Not much is known about the man himself, as his fellows describe him as reclusive and he is rarely interviewed.
2009 World Scrabble Champion Pakorn Nemitrmansuk
Image alt: pile of random scrabble tiles source Image by BruceEmmerling on Pixabay
Pakorn Nemitrmansuk is the second champion from Thailand to win the World Scrabble Championship. He participated in the event six times, from 1999 to 2011. In 2009, he competed against Nigel Richards and not only came out the winner, but won 18 out of 24 games.

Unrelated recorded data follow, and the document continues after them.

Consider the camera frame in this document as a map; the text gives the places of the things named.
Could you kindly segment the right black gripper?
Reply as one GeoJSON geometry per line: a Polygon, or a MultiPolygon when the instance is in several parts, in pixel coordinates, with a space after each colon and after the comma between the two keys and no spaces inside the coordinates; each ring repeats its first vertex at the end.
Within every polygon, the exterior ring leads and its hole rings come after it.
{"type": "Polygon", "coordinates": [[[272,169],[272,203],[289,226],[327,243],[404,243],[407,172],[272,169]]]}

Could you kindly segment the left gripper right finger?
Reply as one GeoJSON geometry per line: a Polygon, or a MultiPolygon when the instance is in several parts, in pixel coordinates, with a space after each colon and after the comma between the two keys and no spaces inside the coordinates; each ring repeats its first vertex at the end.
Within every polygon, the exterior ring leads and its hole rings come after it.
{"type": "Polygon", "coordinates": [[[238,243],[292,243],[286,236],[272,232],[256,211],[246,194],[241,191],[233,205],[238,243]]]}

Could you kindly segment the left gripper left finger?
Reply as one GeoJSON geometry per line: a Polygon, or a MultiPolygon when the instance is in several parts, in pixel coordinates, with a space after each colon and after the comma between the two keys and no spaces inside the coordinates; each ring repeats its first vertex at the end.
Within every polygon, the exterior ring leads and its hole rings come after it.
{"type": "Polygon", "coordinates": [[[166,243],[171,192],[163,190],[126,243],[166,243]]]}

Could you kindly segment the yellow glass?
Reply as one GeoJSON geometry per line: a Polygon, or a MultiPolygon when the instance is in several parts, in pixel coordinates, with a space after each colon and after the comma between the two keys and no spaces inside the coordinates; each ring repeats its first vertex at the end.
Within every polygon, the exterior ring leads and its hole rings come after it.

2014 World Scrabble Champion Craig Beevers
Craig Beevers is the second Englishman to win the World Scrabble Championship, after Mark Nyman. Presumably after his big win, Beevers went on to become a contestant on Countdown and won series 57. The competition included nine-letter anagrams and mathematical problems.
Before his big win in 2012, Beevers and fellow Scrabble player Ray Tate worked on breaking the record of most points scored in 24 hours of Scrabble. Unfortunately, Tate fainted from dehydration after 15 hours of play and the team did not attempt the feat again.
Beevers has been fairly vocal in his Scrabble career and come out with a book titled Word Addict, published in 2015, in addition to an article he wrote for The Guardian called “As world Scrabble champion, I think new words are obvs lolz.” The article was in direct response to the new words Hasbro added to the Scrabble dictionary, including words like “ridic” and “blech”.
More recently, Beevers now holds the position of webmaster for the World English-Language Scrabble Players’ Association and the Association of British Scrabble players.
2015 World Scrabble Champion Wellington Jighere
Image alt: pile of plastic scrabble tiles source Image by PublicDomainPictures on Pixabay
Wellington Jighere is the first World Scrabble Champion from Nigeria. He is a professional Scrabble player and participated in several national competitions before his big win. Not much else is known about the man, but it is implied that he continued his Scrabble career after winning in 2015.
2016 World Scrabble Champion Brett Smitheram
Brett Smitheram began his Scrabble career way back in 1997, when he won all six episodes of the British show Countdown. He also made an appearance on the Micky Flanagan show titled Thinking Aloud.
Before and after his World Scrabble Championship victory in 2016, Smitheram has acted as a highly regarded spokesperson to the global media for Scrabble and other gaming topics. To this day, Smitheram continues his Scrabble career and continues to compete against many of the champions on this list, including Nigel Richards.
2017 World Scrabble Champion David Eldar
David Eldar is an Australian who had his first Scrabble win in 2006, during the World Youth Scrabble Championship. Scrabble became his profession along with poker, though Eldar’s focus is more on poker. After his World Scrabble Championship victory in 2017, Eldar went on to earn over $1,800,000 in PokerStars as of April 2018. He continues his career in poker, specializing in Omaha hold ‘em.
The Next World Scrabble Championship
The next Mattel World Championship will be held in The Riviera Centre, Torquay, UK, too. The event will be the same format as last year. The date is fixed: From 16th November until 24th November the best Scrabble player of the world will meet in the UK again.